EXERCISE DIRECTIONS » Check each line of the listing below for the string "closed", and copy the ones that have it.

GIVEN DATA below:

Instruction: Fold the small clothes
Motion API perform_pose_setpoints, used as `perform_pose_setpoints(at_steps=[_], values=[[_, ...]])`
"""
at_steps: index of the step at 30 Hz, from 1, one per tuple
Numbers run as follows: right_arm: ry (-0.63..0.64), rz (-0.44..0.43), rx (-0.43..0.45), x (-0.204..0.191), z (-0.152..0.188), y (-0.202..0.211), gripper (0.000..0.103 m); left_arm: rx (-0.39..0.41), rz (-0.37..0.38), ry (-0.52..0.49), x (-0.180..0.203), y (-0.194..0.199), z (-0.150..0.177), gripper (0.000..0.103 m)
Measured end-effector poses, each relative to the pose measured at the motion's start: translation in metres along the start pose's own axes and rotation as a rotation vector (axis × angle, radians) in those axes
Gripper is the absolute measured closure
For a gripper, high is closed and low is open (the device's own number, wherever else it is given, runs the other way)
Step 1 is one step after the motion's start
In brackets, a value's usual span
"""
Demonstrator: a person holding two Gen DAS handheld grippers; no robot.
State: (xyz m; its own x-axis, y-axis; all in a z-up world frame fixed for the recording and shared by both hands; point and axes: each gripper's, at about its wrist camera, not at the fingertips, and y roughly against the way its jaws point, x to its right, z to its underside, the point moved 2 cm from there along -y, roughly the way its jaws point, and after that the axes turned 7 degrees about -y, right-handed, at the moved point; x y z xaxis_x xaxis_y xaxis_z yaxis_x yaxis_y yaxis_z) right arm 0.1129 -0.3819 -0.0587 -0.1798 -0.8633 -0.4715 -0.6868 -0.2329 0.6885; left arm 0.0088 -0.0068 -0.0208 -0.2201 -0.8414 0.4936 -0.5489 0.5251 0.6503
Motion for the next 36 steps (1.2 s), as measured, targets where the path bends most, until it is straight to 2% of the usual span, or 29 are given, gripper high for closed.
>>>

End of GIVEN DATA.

EXERCISE SOLUTION »
For a gripper, high is closed and low is open (the device's own number, wherever else it is given, runs the other way)
Motion for the next 36 steps (1.2 s), as measured, targets where the path bends most, until it is straight to 2% of the usual span, or 29 are given, gripper high for closed.

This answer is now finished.